その後は帰っていいということになってチェレンコフさんと飲みに行った。おごってもらって気分がだいぶ楽になった。別れ際に作業着とメモの切れ端を貰った。そのまま、家に帰って溶けていくように寝た。


起きた二日酔いのまま、メモを読んだ。


「これは理念だ。1つ目、人間は死んだ時点で忘れろ。2つ目、人間になりたいとかをぬかす怪異が出てきても構うな。3つ目、怪異は怪異だ。元人間でもしかるべき処置を下せ。」


これだけがメモに書かれていた。メモは血であっただろう物で染まっていた。誰かが殉職したときに胸の中に持っていたのだろうか?なぜ彼が持っているのだろうか、彼の愛していた人が持っていたのだろうか。


チェレンコフさんにLENEを送る。


「昨日はありがとうございました。」 

                           「昨日は飲んでたね。」


「ようやくつけた仕事でしたから」

                          「はは、そりゃよかった」


作業着に着替え、会社に向かう。そういや会社名を教えてもらってないな。


出社すると社長室に呼ばれた。配属を決めるらしい。「えー君はサイトB鎮圧部門地上部隊配属となる。おめでとう。」髭を蓄えた強面のおじさんから言われた。鎮圧部門に向かうとチェレンコフさんと出会った。「ここの配属になったか、ラッキーだね。給料は高い。銃と札の使い方を覚えれば後はトントンさ。」


ロッカーに荷物を積める。ロッカーは殉職者の物だったらしく、写真が入っていた。写真は背を向けさせた。見たくない。「とりあえず最近では脱走は少ないから好きな銃選んで使いこなせれるようになりな。札はひとまず練習はいい。」


そう言われたから、射撃場に来たが農業用のコンテナに山積みになった銃を見るとすごい世界に来たことが分かった。ここは火薬臭い。誰かが置いて行った銃の銃口から紫煙が吹いている。

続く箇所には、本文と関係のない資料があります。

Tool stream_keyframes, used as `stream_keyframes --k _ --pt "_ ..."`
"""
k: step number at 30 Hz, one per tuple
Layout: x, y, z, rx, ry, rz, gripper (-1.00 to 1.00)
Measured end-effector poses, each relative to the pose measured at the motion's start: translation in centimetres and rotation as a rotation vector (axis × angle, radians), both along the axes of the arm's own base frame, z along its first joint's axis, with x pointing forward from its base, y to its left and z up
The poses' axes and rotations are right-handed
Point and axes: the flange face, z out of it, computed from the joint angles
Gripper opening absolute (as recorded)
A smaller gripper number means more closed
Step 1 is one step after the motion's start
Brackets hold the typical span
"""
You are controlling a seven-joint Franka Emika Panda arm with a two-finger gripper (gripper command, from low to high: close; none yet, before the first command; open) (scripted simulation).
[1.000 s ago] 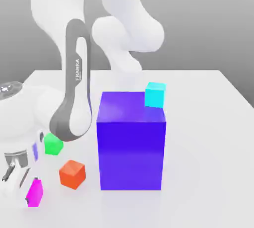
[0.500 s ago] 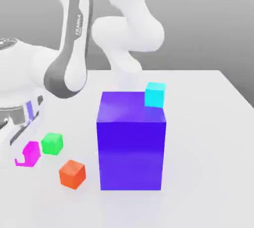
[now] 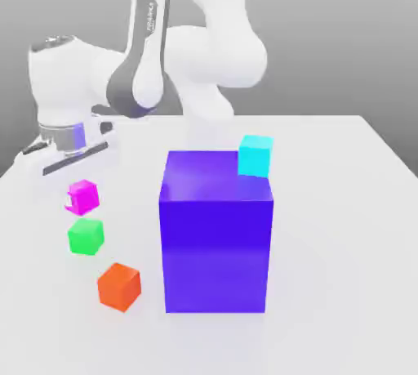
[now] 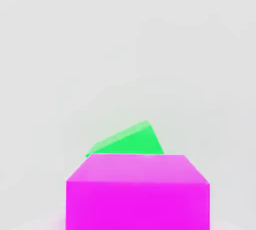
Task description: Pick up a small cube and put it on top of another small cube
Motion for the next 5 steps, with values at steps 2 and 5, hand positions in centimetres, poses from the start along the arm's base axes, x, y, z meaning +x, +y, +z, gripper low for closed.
stream_keyframes --k 2,5 --pt "-0.02 0.16 -1.56 -0.001 0.001 0.003 1.00" --pt "0.24 0.39 -1.56 -0.001 0.001 0.014 1.00"
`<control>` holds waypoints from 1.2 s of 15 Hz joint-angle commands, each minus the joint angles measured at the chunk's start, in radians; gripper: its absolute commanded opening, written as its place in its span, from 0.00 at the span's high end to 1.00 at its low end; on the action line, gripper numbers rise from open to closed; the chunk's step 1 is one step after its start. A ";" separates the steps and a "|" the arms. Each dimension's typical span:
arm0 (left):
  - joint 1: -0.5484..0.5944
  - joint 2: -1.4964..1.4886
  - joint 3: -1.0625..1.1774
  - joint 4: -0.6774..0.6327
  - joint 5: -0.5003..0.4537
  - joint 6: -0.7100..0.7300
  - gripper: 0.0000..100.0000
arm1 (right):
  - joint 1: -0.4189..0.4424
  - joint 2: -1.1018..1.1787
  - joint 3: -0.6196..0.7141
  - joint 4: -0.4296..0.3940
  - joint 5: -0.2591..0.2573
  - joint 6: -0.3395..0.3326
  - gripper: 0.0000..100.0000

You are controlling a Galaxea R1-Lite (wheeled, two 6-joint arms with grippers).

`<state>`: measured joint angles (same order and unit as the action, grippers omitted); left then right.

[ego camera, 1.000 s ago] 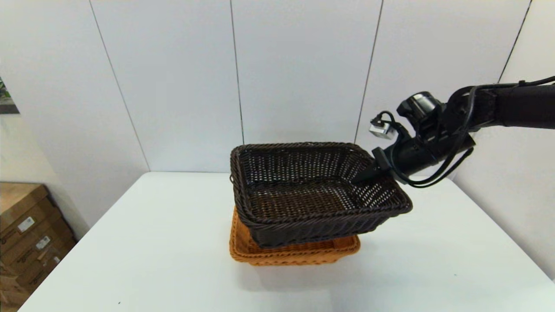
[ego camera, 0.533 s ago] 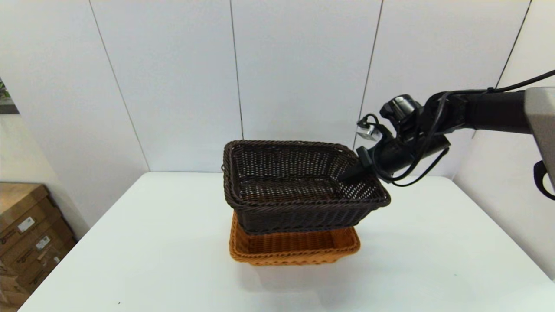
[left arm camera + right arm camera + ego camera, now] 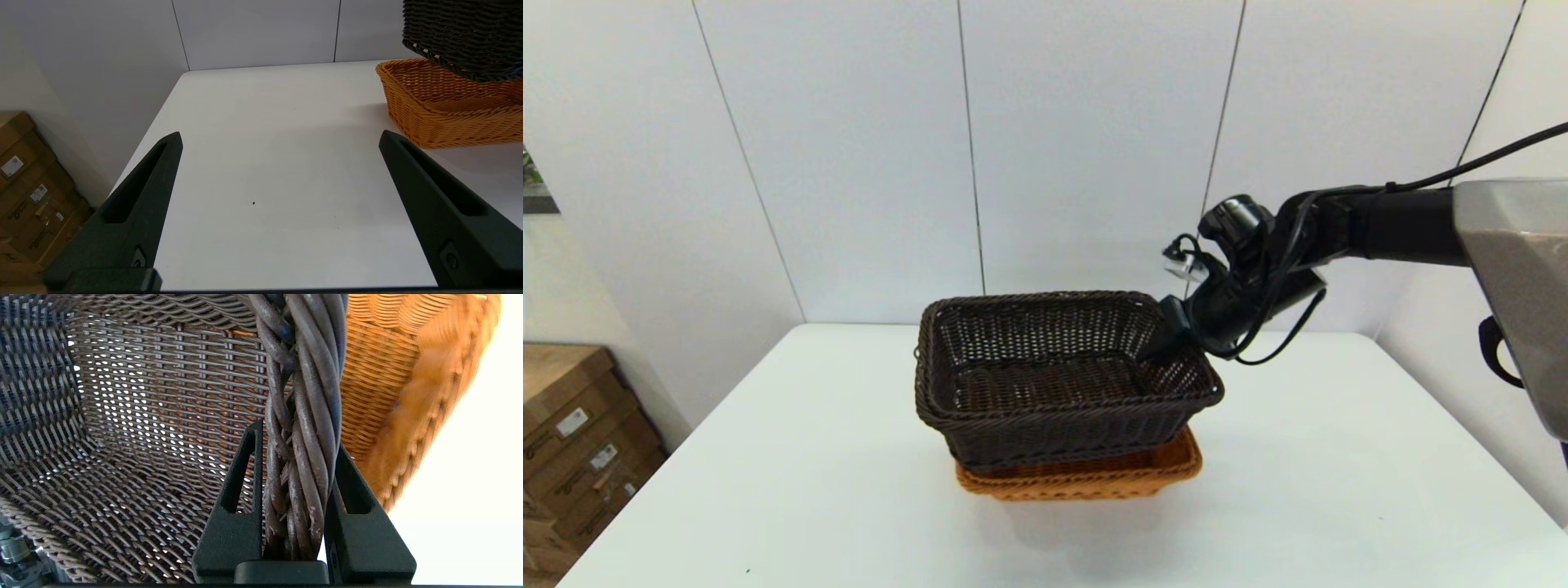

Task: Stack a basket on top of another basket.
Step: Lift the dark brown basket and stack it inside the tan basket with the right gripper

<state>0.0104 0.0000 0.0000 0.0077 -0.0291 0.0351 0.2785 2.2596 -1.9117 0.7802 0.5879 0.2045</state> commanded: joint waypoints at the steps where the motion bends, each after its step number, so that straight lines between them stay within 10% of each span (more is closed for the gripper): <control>1: 0.000 -0.002 0.002 0.000 0.000 0.000 0.00 | -0.005 0.028 -0.029 -0.010 -0.005 0.030 1.00; 5: 0.000 -0.002 0.002 0.000 0.000 0.000 0.00 | -0.010 0.038 -0.029 -0.030 -0.085 0.036 1.00; 18: 0.000 -0.002 0.002 0.000 0.000 0.000 0.00 | -0.025 0.067 -0.026 -0.025 -0.089 0.038 1.00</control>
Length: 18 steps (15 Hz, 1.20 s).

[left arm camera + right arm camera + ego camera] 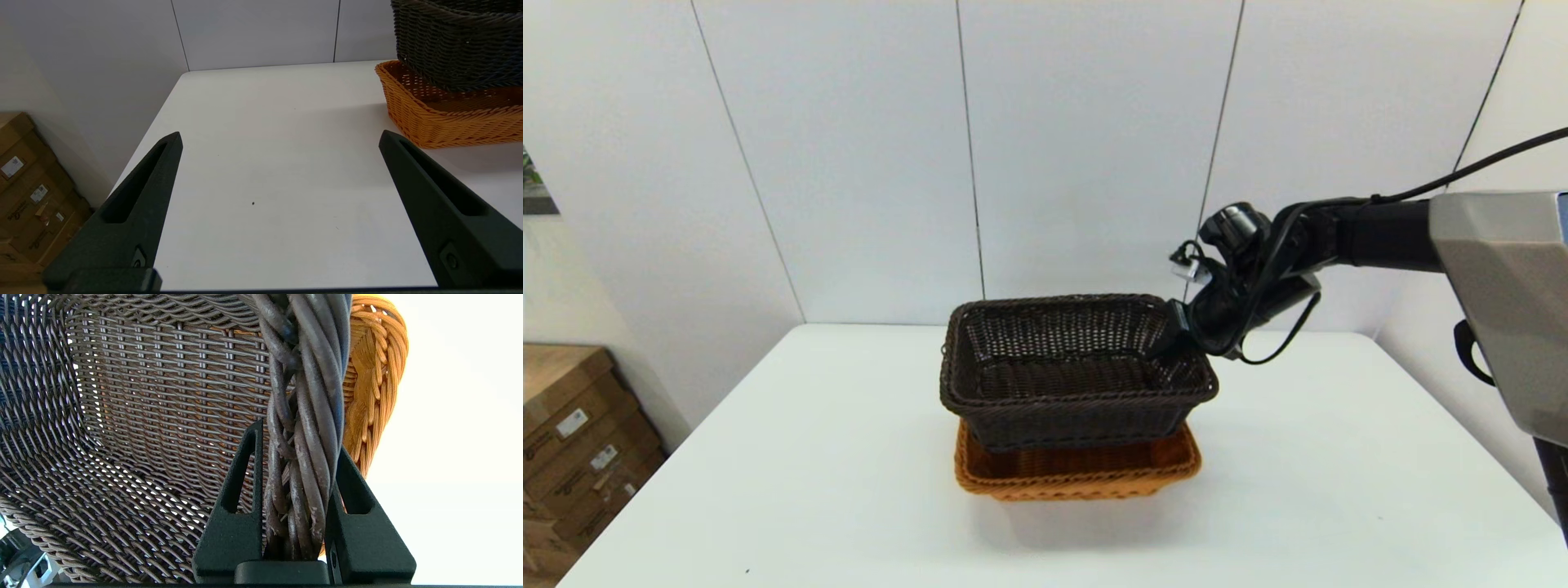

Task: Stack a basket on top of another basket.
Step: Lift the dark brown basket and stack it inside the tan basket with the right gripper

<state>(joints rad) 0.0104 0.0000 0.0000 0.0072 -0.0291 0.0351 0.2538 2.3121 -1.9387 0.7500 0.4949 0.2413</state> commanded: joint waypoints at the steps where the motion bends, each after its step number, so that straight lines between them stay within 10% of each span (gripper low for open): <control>1: 0.000 -0.002 0.002 0.000 0.000 0.000 0.00 | -0.001 0.016 0.001 0.005 0.004 0.001 1.00; 18: 0.000 -0.002 0.002 0.000 0.000 0.000 0.00 | -0.019 0.058 0.001 0.005 0.004 0.029 1.00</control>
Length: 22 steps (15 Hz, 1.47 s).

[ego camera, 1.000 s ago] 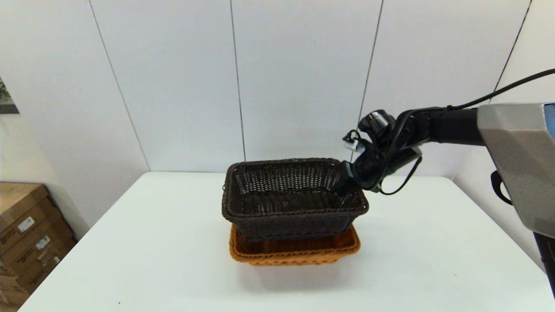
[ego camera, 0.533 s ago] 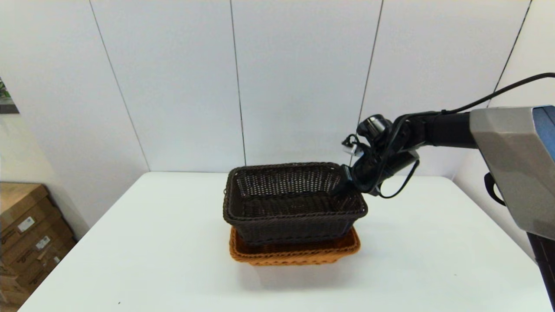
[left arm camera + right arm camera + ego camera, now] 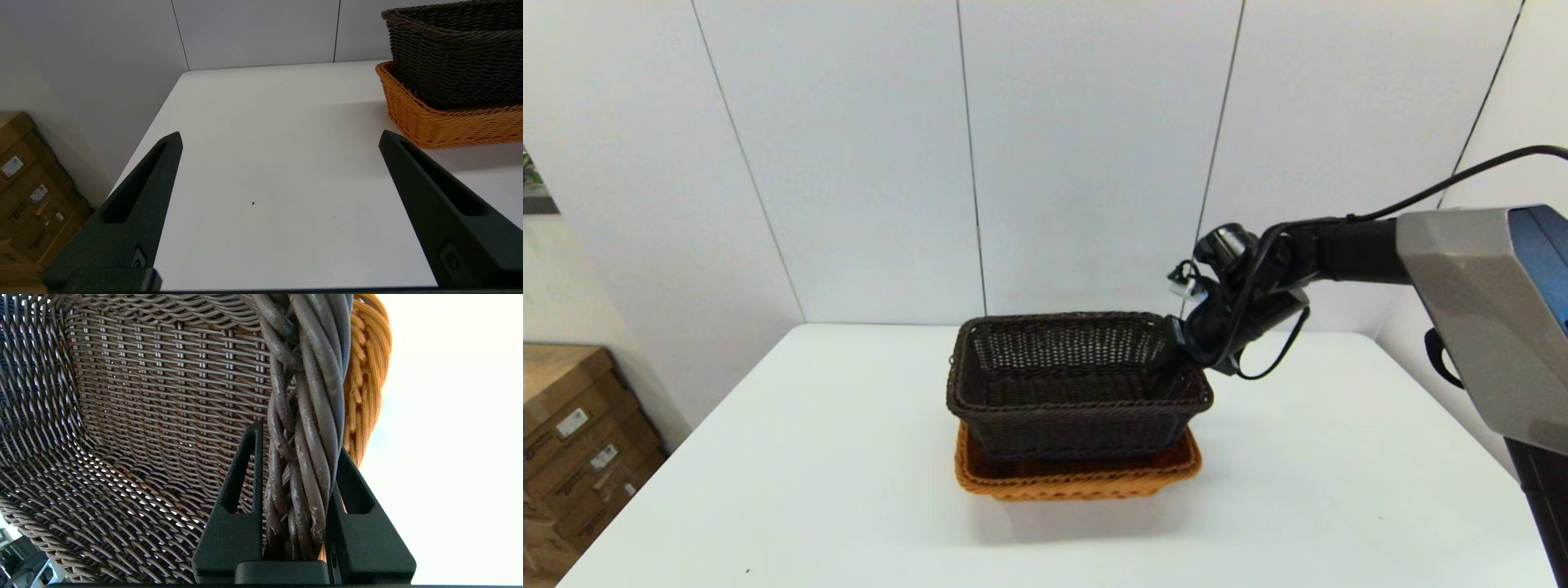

とりあえず、適当な銃を拾う。AK-47というらしい。映画で見たような典型的な構え方をする。ぎこちない。


…一通り銃は撃ってみた。やはり、反動が少ない銃が一番扱いやすい。グロックを手に取った。これが今日から俺が扱う銃だ。「いい銃を見つけたじゃないの」そう言ってストローで野菜ジュースをちゅうちゅうと吸ってるチェレンコフさんがいた。


「…いつから居ました?」「君が機関銃を触って反動に悩んでいるとこから」


「いつですかそれ…」「ふふ、いつだろうな?」


仕事の通知を告げるPDAが鳴る。「あ~仕事だ。付いてこい初仕事だぞ小林君。」

車に乗り、適当に揺られている。「てかこの会社、民間でも依頼できるんですね。」

「捕獲して利益に出来るからな。今回は駆除だが。」


「駆除なんですか?どうしてです?」「住み付いちまった品だからな。地縛は相当な品じゃないと運搬はしない。」そうしていると目的地に着いた。